### Work instructions
Here the job is to restate every entry word for word.

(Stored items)
——

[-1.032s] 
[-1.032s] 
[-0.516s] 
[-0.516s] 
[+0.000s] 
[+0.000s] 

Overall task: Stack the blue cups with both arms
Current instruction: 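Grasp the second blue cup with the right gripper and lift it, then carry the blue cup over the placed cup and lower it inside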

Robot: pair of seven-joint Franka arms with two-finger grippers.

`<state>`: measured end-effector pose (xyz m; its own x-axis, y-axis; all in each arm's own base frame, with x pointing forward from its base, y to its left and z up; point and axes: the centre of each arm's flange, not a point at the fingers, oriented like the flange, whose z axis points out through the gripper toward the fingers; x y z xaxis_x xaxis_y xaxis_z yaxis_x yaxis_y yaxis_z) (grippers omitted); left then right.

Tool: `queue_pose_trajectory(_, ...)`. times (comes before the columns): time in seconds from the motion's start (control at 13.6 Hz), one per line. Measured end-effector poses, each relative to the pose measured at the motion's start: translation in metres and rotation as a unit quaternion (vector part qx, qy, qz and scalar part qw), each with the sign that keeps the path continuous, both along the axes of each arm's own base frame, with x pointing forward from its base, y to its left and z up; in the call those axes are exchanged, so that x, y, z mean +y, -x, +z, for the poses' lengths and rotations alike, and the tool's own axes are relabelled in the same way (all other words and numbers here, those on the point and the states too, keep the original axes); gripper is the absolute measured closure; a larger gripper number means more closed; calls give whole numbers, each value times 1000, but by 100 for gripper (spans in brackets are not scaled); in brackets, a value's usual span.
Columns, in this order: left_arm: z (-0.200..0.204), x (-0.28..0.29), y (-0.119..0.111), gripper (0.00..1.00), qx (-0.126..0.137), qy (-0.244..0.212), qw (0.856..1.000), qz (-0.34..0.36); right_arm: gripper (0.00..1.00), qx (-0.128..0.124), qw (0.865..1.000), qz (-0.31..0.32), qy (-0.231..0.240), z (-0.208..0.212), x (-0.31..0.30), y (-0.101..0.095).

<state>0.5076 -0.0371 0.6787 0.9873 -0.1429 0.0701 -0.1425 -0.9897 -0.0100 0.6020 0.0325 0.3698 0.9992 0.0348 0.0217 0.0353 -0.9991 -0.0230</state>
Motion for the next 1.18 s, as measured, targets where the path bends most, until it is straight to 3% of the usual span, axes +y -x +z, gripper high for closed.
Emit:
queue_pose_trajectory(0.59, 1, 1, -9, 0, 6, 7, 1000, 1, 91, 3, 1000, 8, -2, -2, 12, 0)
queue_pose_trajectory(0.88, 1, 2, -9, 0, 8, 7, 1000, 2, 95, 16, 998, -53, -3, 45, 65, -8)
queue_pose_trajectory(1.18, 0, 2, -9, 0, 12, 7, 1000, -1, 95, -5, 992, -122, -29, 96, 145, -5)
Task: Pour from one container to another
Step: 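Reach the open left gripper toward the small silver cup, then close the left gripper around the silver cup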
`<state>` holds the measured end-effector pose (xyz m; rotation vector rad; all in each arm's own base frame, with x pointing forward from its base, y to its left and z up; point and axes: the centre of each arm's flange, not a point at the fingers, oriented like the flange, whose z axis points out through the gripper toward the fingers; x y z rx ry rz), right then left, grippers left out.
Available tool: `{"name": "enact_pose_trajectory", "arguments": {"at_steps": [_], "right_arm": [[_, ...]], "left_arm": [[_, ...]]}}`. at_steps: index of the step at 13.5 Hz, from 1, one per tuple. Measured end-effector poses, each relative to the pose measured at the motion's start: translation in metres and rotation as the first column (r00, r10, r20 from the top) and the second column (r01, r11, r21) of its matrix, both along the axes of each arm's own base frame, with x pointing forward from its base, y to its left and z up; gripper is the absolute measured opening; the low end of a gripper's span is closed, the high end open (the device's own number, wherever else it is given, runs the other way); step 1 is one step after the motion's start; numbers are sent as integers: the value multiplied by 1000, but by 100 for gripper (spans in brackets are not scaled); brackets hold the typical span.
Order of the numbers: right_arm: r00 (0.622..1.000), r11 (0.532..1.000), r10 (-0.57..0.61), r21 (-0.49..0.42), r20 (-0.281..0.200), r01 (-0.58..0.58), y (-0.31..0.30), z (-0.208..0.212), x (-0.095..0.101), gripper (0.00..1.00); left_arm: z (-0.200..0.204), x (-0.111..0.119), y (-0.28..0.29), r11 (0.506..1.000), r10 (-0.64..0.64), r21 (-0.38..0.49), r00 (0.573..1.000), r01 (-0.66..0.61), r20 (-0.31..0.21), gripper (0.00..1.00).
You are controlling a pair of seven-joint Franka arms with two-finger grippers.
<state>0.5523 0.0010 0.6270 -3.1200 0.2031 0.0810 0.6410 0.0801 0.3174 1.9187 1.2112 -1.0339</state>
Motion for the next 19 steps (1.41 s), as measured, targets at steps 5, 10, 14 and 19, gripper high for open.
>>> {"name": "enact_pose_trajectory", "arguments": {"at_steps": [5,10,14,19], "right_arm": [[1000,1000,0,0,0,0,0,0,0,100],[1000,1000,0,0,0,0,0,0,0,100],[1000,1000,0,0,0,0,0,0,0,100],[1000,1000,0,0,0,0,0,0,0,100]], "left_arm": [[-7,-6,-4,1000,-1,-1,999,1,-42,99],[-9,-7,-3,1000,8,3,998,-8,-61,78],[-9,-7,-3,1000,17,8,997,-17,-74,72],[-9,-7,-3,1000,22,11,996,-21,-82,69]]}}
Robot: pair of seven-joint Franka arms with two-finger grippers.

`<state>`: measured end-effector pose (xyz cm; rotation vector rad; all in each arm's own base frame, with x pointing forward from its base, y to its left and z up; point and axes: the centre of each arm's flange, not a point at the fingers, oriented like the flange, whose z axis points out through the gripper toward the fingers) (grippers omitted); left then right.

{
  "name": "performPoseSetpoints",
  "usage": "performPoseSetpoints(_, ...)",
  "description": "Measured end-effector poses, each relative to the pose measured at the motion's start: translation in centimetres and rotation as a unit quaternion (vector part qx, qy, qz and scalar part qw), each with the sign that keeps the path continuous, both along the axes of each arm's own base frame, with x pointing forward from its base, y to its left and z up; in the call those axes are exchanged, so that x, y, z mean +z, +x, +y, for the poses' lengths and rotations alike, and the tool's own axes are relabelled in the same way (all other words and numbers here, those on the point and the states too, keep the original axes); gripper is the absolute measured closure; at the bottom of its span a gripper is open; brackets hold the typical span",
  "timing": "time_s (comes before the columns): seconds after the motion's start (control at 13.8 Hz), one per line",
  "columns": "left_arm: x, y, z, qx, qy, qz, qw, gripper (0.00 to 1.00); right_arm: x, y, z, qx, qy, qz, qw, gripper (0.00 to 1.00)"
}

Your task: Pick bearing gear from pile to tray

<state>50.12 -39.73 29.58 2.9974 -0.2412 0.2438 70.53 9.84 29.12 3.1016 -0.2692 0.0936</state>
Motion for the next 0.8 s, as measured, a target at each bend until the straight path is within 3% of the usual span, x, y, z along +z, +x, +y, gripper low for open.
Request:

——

### Response to the exercise
[-1.032s] 
[-1.032s] 
[-0.516s] 
[-0.516s] 
[+0.000s] 
[+0.000s] 

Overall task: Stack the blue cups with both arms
Current instruction: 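Grasp the second blue cup with the right gripper and lift it, then carry the blue cup over the placed cup and lower it inside
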
Robot: pair of seven-joint Franka arms with two-finger grippers.

`<state>`: measured end-effector pose (xyz m; its own x-axis, y-axis; all in each arm's own base frame, with x pointing forward from its base, y to its left and z up; point and axes: the centre of each arm's flange, not a point at the fingers, oriented like the flange, whose z axis points out through the gripper toward the fingers; x y z xaxis_x xaxis_y xaxis_z yaxis_x yaxis_y yaxis_z) (grippers omitted); left then right.

Tool: `queue_pose_trajectory(_, ...)`. times (comes before the columns): time in seconds from the motion's start (control at 13.6 Hz), one per line. Measured end-effector poses, each relative to the pose measured at the motion's start: translation in metres and rotation as a unit quaternion (vector part qx, qy, qz and scalar part qw), each with the sign that keeps the path continuous, both along the axes of each arm's own base frame, with x pointing forward from its base, y to its left and z up; in the call those axes are exchanged, so that x, y, z mean +y, -x, +z, for the poses' lengths and rotations alike, and the tool's own axes are relabelled in the same way (all other words and numbers here, those on the point and the states too, keep the original axes); gripper is the absolute measured closure; a larger gripper number means more closed; calls give whole numbers, each value times 1000, but by 100 for gripper (spans in brackets are not scaled); in brackets, a value's usual span.
Columns, in this order: left_arm: z (-0.200..0.204), x (-0.28..0.29), y (-0.119..0.111), gripper (0.00..1.00), qx (-0.126..0.137), qy (-0.244..0.212), qw (0.856..1.000), qz (-0.34..0.36); right_arm: gripper (0.00..1.00), qx (-0.128..0.124), qw (0.865..1.000), qz (-0.31..0.32), qy (-0.231..0.240), z (-0.208..0.212), x (-0.31..0.30), y (-0.101..0.095).

<state>0.5076 -0.0371 0.6787 0.9873 -0.1429 0.0701 -0.1425 -0.9897 -0.0100 0.6020 0.0325 0.3698 0.9992 0.0348 0.0217 0.0353 -0.9991 -0.0230</state>
Motion for the next 1.18 s, as measured, targets where the path bends most, until it is straight to 3% of the usual span, axes +y -x +z, gripper high for closed.
Emit:
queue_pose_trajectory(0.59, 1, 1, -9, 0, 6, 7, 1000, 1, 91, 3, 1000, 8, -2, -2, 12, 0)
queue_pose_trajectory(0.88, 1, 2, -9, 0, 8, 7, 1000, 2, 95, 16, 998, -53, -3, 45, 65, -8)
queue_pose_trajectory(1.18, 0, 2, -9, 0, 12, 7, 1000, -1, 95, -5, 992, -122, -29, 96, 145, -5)
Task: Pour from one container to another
Step: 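Reach the open left gripper toward the small silver cup, then close the left gripper around the silver cup
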`<state>` holds the measured end-effector pose (xyz m; rotation vector rad; all in each arm's own base frame, with x pointing forward from its base, y to its left and z up; point and axes: the centre of each arm's flange, not a point at the fingers, oriented like the flange, whose z axis points out through the gripper toward the fingers; x y z rx ry rz), right then left, grippers left out.
Available tool: `{"name": "enact_pose_trajectory", "arguments": {"at_steps": [_], "right_arm": [[_, ...]], "left_arm": [[_, ...]]}}`. at_steps: index of the step at 13.5 Hz, from 1, one per tuple. Measured end-effector poses, each relative to the pose measured at the motion's start: translation in metres and rotation as the first column (r00, r10, r20 from the top) and the second column (r01, r11, r21) of its matrix, both along the axes of each arm's own base frame, with x pointing forward from its base, y to its left and z up; gripper is the absolute measured opening; the low end of a gripper's span is closed, the high end open (the device's own number, wherever else it is given, runs the other way); step 1 is one step after the motion's start; numbers are sent as integers: the value multiplied by 1000, but by 100 for gripper (spans in brackets are not scaled); brackets hold the typical span.
Order of the numbers: right_arm: r00 (0.622..1.000), r11 (0.532..1.000), r10 (-0.57..0.61), r21 (-0.49..0.42), r20 (-0.281..0.200), r01 (-0.58..0.58), y (-0.31..0.30), z (-0.208..0.212), x (-0.095..0.101), gripper (0.00..1.00); left_arm: z (-0.200..0.204), x (-0.111..0.119), y (-0.28..0.29), r11 (0.506..1.000), r10 (-0.64..0.64), r21 (-0.38..0.49), r00 (0.573..1.000), r01 (-0.66..0.61), r20 (-0.31..0.21), gripper (0.00..1.00).
You are controlling a pair of seven-joint Franka arms with two-finger grippers.
<state>0.5523 0.0010 0.6270 -3.1200 0.2031 0.0810 0.6410 0.0801 0.3174 1.9187 1.2112 -1.0339</state>
Motion for the next 19 steps (1.41 s), as measured, targets at steps 5, 10, 14 and 19, gripper high for open.
>>> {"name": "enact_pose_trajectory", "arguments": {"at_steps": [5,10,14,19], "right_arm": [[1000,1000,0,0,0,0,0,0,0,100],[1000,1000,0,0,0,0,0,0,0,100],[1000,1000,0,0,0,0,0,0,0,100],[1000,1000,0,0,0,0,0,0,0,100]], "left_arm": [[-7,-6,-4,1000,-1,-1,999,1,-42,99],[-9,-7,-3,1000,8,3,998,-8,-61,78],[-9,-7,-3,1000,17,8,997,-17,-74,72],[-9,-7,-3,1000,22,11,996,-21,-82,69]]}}
Robot: pair of seven-joint Franka arms with two-finger grippers.

`<state>`: measured end-effector pose (xyz cm; rotation vector rad; all in each arm's own base frame, with x pointing forward from its base, y to its left and z up; point and axes: the centre of each arm's flange, not a point at the fingers, oriented like the flange, whose z axis points out through the gripper toward the fingers) (grippers omitted); left then right.

{
  "name": "performPoseSetpoints",
  "usage": "performPoseSetpoints(_, ...)",
  "description": "Measured end-effector poses, each relative to the pose measured at the motion's start: translation in centimetres and rotation as a unit quaternion (vector part qx, qy, qz and scalar part qw), each with the sign that keeps the path continuous, both along the axes of each arm's own base frame, with x pointing forward from its base, y to its left and z up; in the call those axes are exchanged, so that x, y, z mean +z, +x, +y, for the poses' lengths and rotations alike, and the tool's own axes are relabelled in the same way (all other words and numbers here, those on the point and the states too, keep the original axes); gripper is the absolute measured closure; at the bottom of its span a gripper is open; brackets hold the typical span",
  "timing": "time_s (comes before the columns): seconds after the motion's start (control at 13.8 Hz), one per line",
  "columns": "left_arm: x, y, z, qx, qy, qz, qw, gripper (0.00 to 1.00); right_arm: x, y, z, qx, qy, qz, qw, gripper (0.00 to 1.00)"
}

Your task: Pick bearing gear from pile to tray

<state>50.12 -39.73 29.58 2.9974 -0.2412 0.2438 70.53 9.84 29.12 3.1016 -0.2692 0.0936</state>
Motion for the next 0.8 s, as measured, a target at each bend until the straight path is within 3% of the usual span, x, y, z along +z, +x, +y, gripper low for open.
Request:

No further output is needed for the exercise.